Wednesday, February 1, 2023

Myanmar marks the anniversary of the coup, with all eyes on the junta's election plan

Myanmar marks coup anniversary with eyes on junta election plan


YANGON: To commemorate the second anniversary of the coup that toppled Aung San Suu Kyi's government, democracy activists in Myanmar called for nationwide business closures on Wednesday. The junta also hinted that it might extend a state of emergency and delay new elections.

On February 1, 2020, the military used unsubstantiated allegations of widespread fraud in the elections that Suu Kyi's party won by a landslide to justify its power grab.

On the anniversary, Western powers issued a new round of sanctions against the generals, but the previous rounds did not appear to derail the junta.

Images published by local media showed that on Wednesday, protesters in Yangon's commercial district hung banners on several bridges urging people to join the "revolution."

From 10 a.m. (0330 GMT) to 4 p.m., activists have asked people all over the country to shut down their businesses and avoid the streets.

An anonymous vendor in Yangon told AFP, "I made fewer snacks today and all are sold out now," citing fear of retaliation.

"Since the early hours, people have been rushing to buy. We don't want to miss the silent strike that will take place.

"Patriots, military lovers, monks, and the public" were scheduled to march through downtown Yangon in support of the military at a rally.

In the days leading up to the anniversary, the US embassy in the city has issued a warning about "increased anti-regime activity and violence."

At the end of January, a state of emergency imposed by the junta was set to end, and the constitution says that authorities must make plans to hold new elections.

It was widely anticipated that the military would announce on Wednesday that it would prepare for the elections.

However, the National Defence and Security Council, comprised of members of the junta, met on Tuesday to discuss the nation's situation and came to the conclusion that "has not returned to normalcy yet."

The council stated that Junta opponents had attempted to seize "state power by means of unrest and violence." These opponents included the anti-coup "People's Defence Forces" (PDF) and a shadow government led by lawmakers from Suu Kyi's National League for Democracy (NLD).

It added that the "necessary announcement will be released" on Wednesday without providing any specifics.

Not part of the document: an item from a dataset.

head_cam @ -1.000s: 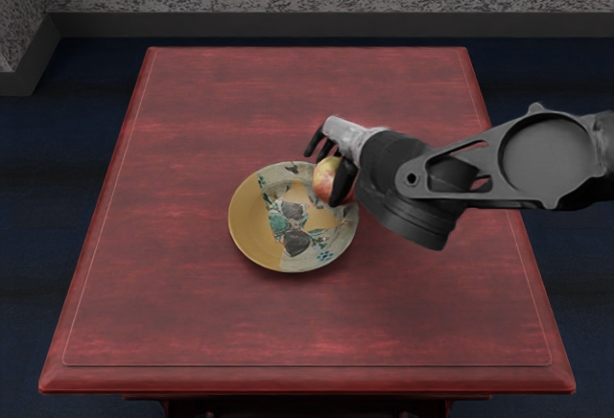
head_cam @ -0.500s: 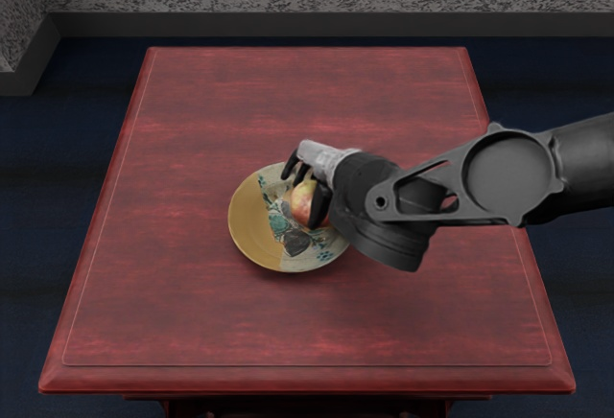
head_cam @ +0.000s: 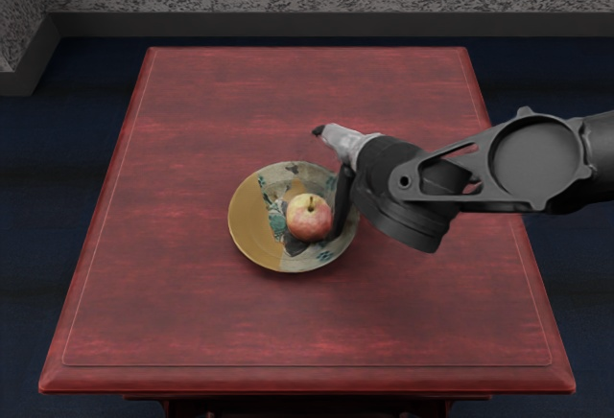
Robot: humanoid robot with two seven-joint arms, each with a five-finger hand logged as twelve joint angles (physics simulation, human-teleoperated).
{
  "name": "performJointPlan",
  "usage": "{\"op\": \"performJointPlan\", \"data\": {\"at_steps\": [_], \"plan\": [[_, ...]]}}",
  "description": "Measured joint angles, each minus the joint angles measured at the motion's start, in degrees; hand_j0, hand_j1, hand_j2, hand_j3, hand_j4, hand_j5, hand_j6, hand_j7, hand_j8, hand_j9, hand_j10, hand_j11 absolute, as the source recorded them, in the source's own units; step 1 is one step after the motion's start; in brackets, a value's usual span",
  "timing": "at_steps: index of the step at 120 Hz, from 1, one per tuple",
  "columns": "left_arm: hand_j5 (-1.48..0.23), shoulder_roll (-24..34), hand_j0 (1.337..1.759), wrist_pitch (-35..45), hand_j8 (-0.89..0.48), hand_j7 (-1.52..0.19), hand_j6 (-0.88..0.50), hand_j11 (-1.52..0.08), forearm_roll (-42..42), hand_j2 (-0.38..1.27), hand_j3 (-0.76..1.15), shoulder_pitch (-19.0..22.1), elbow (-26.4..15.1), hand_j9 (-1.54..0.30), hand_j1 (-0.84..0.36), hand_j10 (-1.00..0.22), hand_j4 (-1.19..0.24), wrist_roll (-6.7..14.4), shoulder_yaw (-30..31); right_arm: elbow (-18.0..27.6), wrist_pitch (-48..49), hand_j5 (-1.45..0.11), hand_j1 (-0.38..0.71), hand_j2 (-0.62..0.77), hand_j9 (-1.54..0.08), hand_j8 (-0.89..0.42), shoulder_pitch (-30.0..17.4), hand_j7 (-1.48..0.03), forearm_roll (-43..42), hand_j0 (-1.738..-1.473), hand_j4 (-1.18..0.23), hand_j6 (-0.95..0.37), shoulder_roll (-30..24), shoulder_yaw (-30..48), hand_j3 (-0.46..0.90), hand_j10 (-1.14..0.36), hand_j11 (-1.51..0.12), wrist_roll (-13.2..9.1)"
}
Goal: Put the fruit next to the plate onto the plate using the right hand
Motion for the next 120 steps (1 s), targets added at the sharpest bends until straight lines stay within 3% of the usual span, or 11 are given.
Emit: {"op": "performJointPlan", "data": {"at_steps": [46,70,84,120], "plan": [[-0.01,0.00,1.658,0.01,-0.01,-0.01,-0.01,-0.01,0.00,0.00,0.00,0.30,0.01,-0.01,0.34,-0.01,-0.01,0.01,0.04,-0.12,0.00,-0.01,-0.34,0.00,-0.01,-0.01,-2.23,-0.01,-0.24,-1.658,-0.01,-0.01,-10.67,0.63,0.00,-0.01,-0.01,0.00],[-0.01,0.00,1.658,0.09,-0.01,-0.01,-0.01,-0.01,0.02,0.00,0.00,3.72,0.49,-0.01,0.34,-0.01,-0.01,0.02,0.09,-0.24,0.00,0.00,-0.35,0.00,0.00,0.00,-2.69,0.00,-0.15,-1.658,0.00,0.00,-13.66,3.24,0.00,0.00,0.00,0.00],[-0.01,0.00,1.658,0.36,-0.01,-0.01,-0.01,-0.01,0.07,0.00,0.00,0.56,0.87,-0.01,0.34,-0.01,-0.01,0.05,0.15,-0.31,0.00,0.00,-0.35,0.00,0.00,0.00,-2.86,0.00,-0.10,-1.658,0.00,0.00,-15.12,3.74,0.00,0.00,0.00,0.00],[-0.01,0.00,1.658,0.55,-0.01,-0.01,-0.01,-0.01,0.09,0.00,0.00,0.66,0.86,-0.01,0.34,-0.01,-0.01,0.06,0.07,-0.49,-0.01,0.00,-0.35,0.00,0.00,0.00,-5.45,0.00,-0.15,-1.658,0.00,0.00,-21.14,7.09,0.00,0.00,0.00,0.00]]}}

On the anniversary, the United States, Canada, and Britain announced a new round of sanctions against junta members and junta-backed organizations.

Britain, Myanmar's former colonial power, targeted companies that supplied the military with aviation fuel and supported its "barbaric air raiding campaign in an attempt to maintain power."

Australia also announced its first sanctions against two sprawling, military-controlled conglomerates and 16 junta members "responsible for egregious human rights abuses."

The junta-approved election commission, which gave political parties two months to re-register last week as a sign that the military appeared to be planning new elections, was also the target of US sanctions.

However, analysts claim that people in many parts of the country are unlikely to vote because of the armed resistance that is raging. If they do, they could face retaliation.

Tuesday, a special envoy for the United Nations stated that elections administered by the military would "further violence, prolong the conflict, and make the return to democracy and stability more difficult."

A local monitoring group reports that the military's crackdown on dissent since it took power has resulted in the deaths of more than 2,900 people and the arrests of more than 18,000.

Rights groups have criticized the junta's recent closure of Suu Kyi's closed-court trials, which resulted in her being imprisoned for a total of 33 years.

Thet Naung, an activist in the northern Sagaing region, where the military and anti-coup fighters regularly clash, told AFP, "The main wish for 2023 is we want freedom and to go back home."

"We have encountered numerous challenges. We had lost everything and wanted to be content and live freely. The majority of our time has been spent in the jungle, and we have avoided cities."